(Data extracted from a collection)
_____
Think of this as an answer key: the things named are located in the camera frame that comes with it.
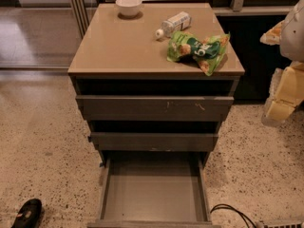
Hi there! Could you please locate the brown drawer cabinet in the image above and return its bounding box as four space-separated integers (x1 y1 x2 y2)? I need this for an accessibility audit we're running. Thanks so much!
68 3 244 161

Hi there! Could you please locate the metal frame post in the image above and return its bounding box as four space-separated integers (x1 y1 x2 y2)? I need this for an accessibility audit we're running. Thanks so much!
70 0 89 38

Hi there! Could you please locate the white power strip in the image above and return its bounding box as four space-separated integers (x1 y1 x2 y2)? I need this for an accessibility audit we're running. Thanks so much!
256 219 304 228

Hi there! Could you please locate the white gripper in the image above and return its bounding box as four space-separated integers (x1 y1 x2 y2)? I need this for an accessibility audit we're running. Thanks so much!
259 21 304 122

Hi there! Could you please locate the black shoe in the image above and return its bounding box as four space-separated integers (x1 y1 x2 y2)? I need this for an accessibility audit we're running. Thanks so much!
11 199 42 228

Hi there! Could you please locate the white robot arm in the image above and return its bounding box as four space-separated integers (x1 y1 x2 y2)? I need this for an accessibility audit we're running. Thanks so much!
260 0 304 126

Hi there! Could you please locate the bottom open grey drawer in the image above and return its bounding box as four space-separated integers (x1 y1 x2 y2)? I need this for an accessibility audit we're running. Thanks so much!
87 151 221 228

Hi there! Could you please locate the top grey drawer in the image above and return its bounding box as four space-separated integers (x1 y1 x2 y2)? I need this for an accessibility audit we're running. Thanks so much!
76 95 234 122

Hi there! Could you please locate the black cable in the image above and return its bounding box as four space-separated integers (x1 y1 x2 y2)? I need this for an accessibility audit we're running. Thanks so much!
210 203 257 228

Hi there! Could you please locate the clear plastic water bottle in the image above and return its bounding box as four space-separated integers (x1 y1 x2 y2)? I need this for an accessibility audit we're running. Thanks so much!
155 11 192 39

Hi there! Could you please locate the middle grey drawer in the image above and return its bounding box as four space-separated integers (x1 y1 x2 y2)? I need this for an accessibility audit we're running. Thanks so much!
90 132 219 152

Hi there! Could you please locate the white ceramic bowl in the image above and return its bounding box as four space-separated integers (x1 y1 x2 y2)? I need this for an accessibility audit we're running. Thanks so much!
115 0 143 17

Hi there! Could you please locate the green rice chip bag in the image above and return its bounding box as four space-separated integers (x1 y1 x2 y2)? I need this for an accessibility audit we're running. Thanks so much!
167 31 230 76

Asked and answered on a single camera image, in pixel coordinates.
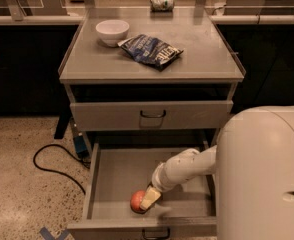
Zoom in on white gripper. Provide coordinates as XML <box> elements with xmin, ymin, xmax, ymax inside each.
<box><xmin>139</xmin><ymin>163</ymin><xmax>174</xmax><ymax>211</ymax></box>

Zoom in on red apple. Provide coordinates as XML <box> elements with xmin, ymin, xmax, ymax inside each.
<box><xmin>130</xmin><ymin>190</ymin><xmax>145</xmax><ymax>213</ymax></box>

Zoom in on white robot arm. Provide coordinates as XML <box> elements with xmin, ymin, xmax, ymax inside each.
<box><xmin>140</xmin><ymin>106</ymin><xmax>294</xmax><ymax>240</ymax></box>

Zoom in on open middle drawer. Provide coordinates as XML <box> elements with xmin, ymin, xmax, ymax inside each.
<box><xmin>68</xmin><ymin>143</ymin><xmax>216</xmax><ymax>240</ymax></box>

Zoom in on closed top drawer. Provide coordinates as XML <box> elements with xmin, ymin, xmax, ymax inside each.
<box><xmin>70</xmin><ymin>101</ymin><xmax>233</xmax><ymax>131</ymax></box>

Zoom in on grey drawer cabinet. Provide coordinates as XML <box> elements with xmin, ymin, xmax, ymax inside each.
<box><xmin>60</xmin><ymin>7</ymin><xmax>244</xmax><ymax>148</ymax></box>

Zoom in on long dark counter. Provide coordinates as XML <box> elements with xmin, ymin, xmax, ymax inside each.
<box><xmin>0</xmin><ymin>24</ymin><xmax>294</xmax><ymax>114</ymax></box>

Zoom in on blue power box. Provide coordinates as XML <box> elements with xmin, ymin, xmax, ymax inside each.
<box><xmin>73</xmin><ymin>135</ymin><xmax>88</xmax><ymax>158</ymax></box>

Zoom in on blue tape cross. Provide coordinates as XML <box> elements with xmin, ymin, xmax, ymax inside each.
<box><xmin>39</xmin><ymin>226</ymin><xmax>70</xmax><ymax>240</ymax></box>

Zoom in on blue chip bag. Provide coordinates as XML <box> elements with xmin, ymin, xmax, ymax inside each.
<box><xmin>118</xmin><ymin>34</ymin><xmax>183</xmax><ymax>71</ymax></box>

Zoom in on white ceramic bowl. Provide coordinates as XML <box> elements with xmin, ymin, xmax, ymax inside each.
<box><xmin>96</xmin><ymin>20</ymin><xmax>130</xmax><ymax>47</ymax></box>

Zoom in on crumpled white green can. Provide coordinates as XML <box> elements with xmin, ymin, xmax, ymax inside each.
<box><xmin>150</xmin><ymin>0</ymin><xmax>175</xmax><ymax>12</ymax></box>

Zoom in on black middle drawer handle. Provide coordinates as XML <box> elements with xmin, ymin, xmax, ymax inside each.
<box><xmin>141</xmin><ymin>229</ymin><xmax>171</xmax><ymax>240</ymax></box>

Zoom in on black drawer handle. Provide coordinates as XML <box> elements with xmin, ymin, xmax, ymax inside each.
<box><xmin>141</xmin><ymin>229</ymin><xmax>171</xmax><ymax>240</ymax></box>
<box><xmin>140</xmin><ymin>110</ymin><xmax>167</xmax><ymax>119</ymax></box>

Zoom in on black top drawer handle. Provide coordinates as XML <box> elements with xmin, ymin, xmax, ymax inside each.
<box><xmin>140</xmin><ymin>110</ymin><xmax>167</xmax><ymax>119</ymax></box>

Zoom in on black floor cable left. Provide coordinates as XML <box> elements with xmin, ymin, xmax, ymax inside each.
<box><xmin>32</xmin><ymin>143</ymin><xmax>91</xmax><ymax>196</ymax></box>

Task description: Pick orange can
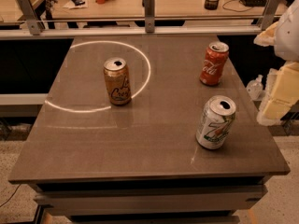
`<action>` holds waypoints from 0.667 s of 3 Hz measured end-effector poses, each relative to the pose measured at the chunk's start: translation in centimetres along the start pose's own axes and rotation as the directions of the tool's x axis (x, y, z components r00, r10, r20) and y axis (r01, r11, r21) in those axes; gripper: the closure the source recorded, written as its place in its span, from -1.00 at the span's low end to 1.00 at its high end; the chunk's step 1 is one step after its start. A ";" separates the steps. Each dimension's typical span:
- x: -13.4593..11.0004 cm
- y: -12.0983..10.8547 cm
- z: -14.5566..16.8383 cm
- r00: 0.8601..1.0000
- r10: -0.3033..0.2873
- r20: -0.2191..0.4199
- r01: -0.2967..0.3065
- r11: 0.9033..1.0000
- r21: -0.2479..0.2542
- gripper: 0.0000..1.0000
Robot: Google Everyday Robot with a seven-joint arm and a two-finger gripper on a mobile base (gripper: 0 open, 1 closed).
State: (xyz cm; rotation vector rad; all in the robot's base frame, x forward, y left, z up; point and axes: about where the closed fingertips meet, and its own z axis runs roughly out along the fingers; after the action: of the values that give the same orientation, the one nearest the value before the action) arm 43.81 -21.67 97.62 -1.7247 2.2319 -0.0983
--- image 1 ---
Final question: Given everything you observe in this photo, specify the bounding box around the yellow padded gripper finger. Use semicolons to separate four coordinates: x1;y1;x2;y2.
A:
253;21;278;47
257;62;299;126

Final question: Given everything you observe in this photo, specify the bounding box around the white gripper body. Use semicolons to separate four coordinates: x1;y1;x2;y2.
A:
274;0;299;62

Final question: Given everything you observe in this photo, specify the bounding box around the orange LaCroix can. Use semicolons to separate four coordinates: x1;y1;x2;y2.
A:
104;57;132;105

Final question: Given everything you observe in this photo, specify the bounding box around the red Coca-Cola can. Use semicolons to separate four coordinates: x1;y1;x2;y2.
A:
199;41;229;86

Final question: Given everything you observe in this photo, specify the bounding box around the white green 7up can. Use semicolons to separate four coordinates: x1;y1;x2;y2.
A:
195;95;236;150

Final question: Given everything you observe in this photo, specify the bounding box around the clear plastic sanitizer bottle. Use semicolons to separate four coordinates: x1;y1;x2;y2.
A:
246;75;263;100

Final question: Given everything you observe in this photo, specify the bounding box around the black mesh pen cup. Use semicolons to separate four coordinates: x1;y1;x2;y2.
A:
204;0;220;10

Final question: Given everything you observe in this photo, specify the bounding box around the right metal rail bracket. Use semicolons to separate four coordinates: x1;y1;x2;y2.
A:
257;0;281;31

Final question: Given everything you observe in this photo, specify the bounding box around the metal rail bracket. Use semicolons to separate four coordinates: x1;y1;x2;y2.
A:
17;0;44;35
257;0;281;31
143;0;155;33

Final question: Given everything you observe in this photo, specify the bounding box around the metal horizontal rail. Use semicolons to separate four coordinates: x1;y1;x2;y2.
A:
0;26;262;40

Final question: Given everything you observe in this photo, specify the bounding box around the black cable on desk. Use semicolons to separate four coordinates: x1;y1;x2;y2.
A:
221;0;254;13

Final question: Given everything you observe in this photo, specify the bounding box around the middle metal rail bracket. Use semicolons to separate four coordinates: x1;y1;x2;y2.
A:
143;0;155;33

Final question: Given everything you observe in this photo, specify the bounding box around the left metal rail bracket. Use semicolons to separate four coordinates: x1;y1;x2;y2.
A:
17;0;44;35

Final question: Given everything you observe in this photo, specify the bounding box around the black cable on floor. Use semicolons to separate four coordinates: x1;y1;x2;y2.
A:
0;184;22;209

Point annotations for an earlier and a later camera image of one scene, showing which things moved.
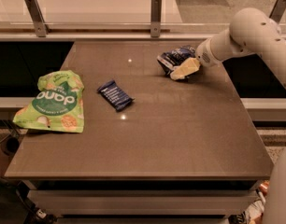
_____
• [Your task]:
Scan the lines above, and whenever one holds the string "base", copy it.

• [Result]:
Robot: Google Everyday Robot with a seven-joint arm and a two-finger gripper on a mobile base (gripper: 0 open, 1 closed).
State: (xyz cm; rotation vector rad; all in the robot's base frame, x forward, y left, z up; point and axes: about where the closed fingertips meet, and its own z axis runs roughly out along the fingers; after the action: of the values that give the same orientation, the one nearest the value before the action) arm 43.81 -21.67 97.62 -1.7247 2.2319 -0.0983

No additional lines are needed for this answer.